Data entries

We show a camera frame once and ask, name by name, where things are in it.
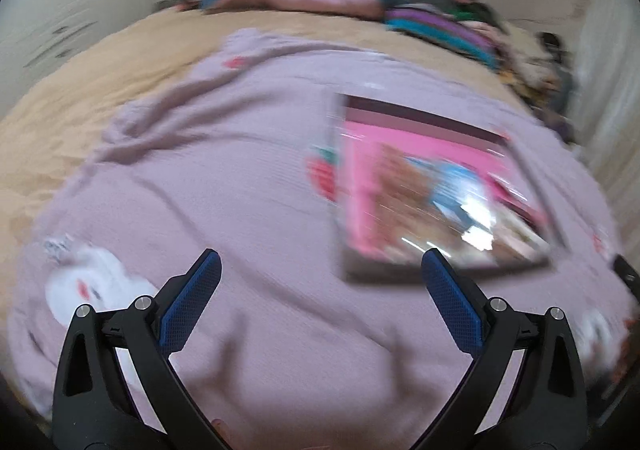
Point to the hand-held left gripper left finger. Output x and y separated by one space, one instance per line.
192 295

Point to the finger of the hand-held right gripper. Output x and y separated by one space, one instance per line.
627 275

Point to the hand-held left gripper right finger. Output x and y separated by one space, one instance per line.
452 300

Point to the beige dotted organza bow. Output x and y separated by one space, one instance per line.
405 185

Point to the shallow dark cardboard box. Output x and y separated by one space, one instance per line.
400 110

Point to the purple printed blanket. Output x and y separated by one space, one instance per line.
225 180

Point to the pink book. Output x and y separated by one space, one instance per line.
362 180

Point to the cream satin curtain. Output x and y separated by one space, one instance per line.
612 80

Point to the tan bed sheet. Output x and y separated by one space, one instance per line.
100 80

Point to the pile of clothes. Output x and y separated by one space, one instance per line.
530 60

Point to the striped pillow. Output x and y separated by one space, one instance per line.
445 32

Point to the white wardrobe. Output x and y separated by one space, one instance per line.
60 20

## EXERCISE DESCRIPTION
Output exactly the line containing "Point to the striped" together with every line after it, ending at the final line of the entries.

## ANSWER FOR THE TASK
Point to the striped pillow. Output x and y separated by one space, one instance per line.
445 32

Point to the white wardrobe. Output x and y separated by one space, one instance per line.
60 20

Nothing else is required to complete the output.